Tennis

“C’ho una sfiga ragazzi”: stava dominando Djokovic, poi la fitta e lo sguardo nel vuoto. Così Musetti ha perso tutto con uno scatto

L'azzurro aveva fatto vedere quasi due ore di grande tennis e aveva vinto i primi due set prima del problema fisico che lo ha costretto al ritiro. Ma il sogno Slam sembra solo rimandato

Buongiorno Italia“. Questa la frase che Lorenzo Musetti aveva scritto sulla telecamera del centrale di Melbourne dopo la vittoria agli ottavi degli Australian Open contro Taylor Fritz. E sembrava essere un “buongiorno” anche quello di oggi, c’erano tutti i presupposti perché lo fosse. Il carrarino stava dominando Novak Djokovic ai quarti di finale e aveva vinto i primi due set. “Ne è valsa la pena”, avrà pensato qualsiasi italiano sveglio dalle 5:45 del mattino per vedere l’azzurro. Poi la fitta alla coscia su quell’allungo sullo 0-40 e servizio nel terzo game del terzo parziale e il labiale chiarissimo: “Fisio“. Musetti ha lo sguardo perso nel vuoto. Sa già che è tutto finito, sul più bello.

Infatti è crollato tutto. Proprio nel momento migliore di Musetti: stava per battere il re di Melbourne, stava per raggiungere la prima semifinale agli Australian Open, stava facendo sognare tutta l’Italia per il potenziale derby contro Jannik Sinner e stava per raggiungere la top 3 nel ranking mondiale, dietro solo ai due “mostri”, Alcaraz e Sinner appunto.

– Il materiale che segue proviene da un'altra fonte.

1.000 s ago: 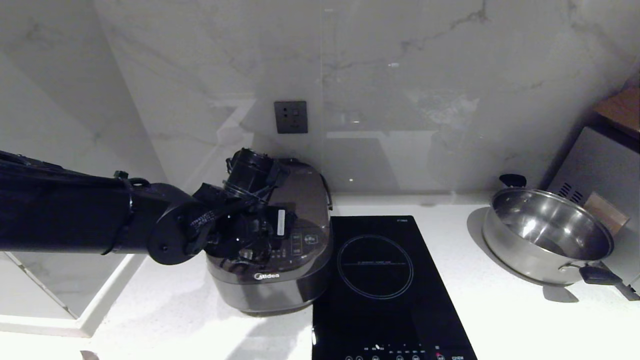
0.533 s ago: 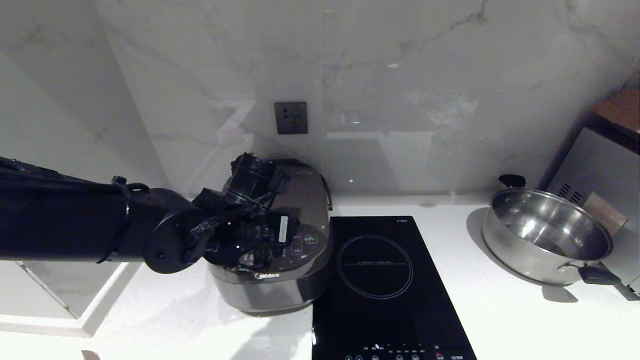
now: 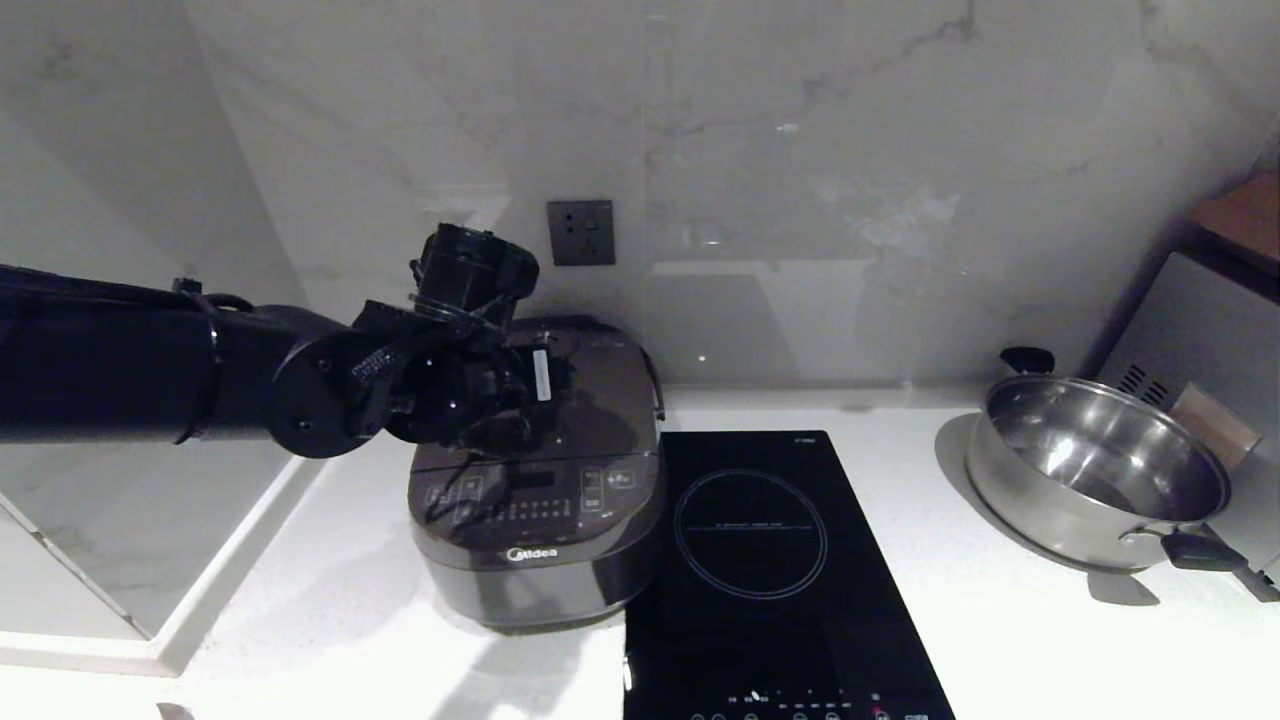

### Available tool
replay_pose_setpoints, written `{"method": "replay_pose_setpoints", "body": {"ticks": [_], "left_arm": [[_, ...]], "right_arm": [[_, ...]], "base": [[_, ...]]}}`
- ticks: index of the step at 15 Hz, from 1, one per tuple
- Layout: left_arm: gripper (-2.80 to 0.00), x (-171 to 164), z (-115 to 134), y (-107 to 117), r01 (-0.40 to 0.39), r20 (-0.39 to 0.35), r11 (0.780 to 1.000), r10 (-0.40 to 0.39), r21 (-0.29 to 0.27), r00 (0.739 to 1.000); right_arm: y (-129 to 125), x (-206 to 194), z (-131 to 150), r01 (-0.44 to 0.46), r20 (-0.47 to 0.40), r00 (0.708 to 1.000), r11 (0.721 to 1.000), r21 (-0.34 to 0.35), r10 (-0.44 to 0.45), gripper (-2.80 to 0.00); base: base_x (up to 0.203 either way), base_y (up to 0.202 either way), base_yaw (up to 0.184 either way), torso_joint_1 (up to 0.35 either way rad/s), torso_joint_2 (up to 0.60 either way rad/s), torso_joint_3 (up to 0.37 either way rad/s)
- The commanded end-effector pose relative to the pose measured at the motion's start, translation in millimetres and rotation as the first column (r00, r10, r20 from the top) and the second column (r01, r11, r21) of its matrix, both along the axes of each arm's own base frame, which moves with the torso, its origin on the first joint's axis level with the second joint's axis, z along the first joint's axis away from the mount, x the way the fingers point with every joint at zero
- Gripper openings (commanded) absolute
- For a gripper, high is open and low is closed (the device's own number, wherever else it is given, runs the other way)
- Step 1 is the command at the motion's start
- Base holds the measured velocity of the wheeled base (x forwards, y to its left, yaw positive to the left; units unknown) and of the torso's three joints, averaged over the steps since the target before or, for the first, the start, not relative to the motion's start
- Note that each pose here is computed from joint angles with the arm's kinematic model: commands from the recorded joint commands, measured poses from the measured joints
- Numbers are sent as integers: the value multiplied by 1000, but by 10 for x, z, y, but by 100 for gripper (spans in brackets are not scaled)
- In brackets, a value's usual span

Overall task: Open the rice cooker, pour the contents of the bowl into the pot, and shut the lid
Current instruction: Close the rice cooker

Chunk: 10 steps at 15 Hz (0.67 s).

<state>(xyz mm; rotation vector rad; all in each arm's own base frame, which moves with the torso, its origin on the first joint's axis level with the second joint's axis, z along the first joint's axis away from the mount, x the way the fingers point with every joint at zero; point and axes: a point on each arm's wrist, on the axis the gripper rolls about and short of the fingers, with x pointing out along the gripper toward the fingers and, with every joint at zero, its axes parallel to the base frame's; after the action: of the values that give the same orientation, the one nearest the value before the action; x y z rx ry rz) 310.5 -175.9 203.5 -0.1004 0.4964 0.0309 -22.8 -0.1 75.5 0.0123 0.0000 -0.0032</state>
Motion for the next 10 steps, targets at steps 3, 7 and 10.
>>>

A nulla è servito l’intervento del fisioterapista: un paio di minuti di massaggi, ma il linguaggio del corpo di Musetti era emblematico e non lasciava presagire nulla di buono. Il carrarino è tornato in campo, ha giocato a tutto braccio il game in risposta, vincendo anche due punti, ma non riusciva nemmeno a muoversi.

Il riassunto della sua giornata è nel brevissimo dialogo con il suo angolo dopo un punto ottenuto nel penultimo game giocato. “C’ho una sfiga ragazzi“. Inutile il “dai, non pensarci” di José Perlas. Musetti ha giocato un altro game da fermo e poi ha deciso di ritirarsi. Continuare non aveva senso. In semifinale ci va Novak Djokovic, che a fine gara ha ammesso: “Ero pronto ad andare a casa, meritava lui di vincere”.

Solo il caso, la sfortuna non hanno voluto regalare a Musetti quella che sarebbe probabilmente stata la consacrazione definitiva nell’élite del tennis mondiale, dopo le ottime cose fatte vedere negli ultimi mesi. Ma l’appuntamento è solo rimandato, perché Musetti è maturo. Tecnicamente, mentalmente e per tenuta fisica all’interno del match.

È migliorato al servizio, in risposta, ha più coraggio, non si lascia distrarre da ciò che accade intorno a lui. Caratteristiche che abbinate alla grande varietà di colpi che ha sempre avuto creano un mix vincente. Adesso è consapevole dei propri mezzi.

E anche se oggi non è stato un “buongiorno”, questo match ci lascia la certezza che Lorenzo Musetti è pronto a stare tra i grandi. Il sogno Slam si è spezzato sul più bello, ma il percorso si è solo interrotto. E chi lo ha visto dominare Djokovic (seppur non nella sua migliore versione), chi si è goduto quasi due ore di altissimo tennis sa che non è solo un’illusione. I “buongiorno Italia” torneranno. Forse non domani, forse non subito. C’è incertezza sull’infortunio. Ma con questo Musetti, maturo e consapevole, ci sarà da divertirsi.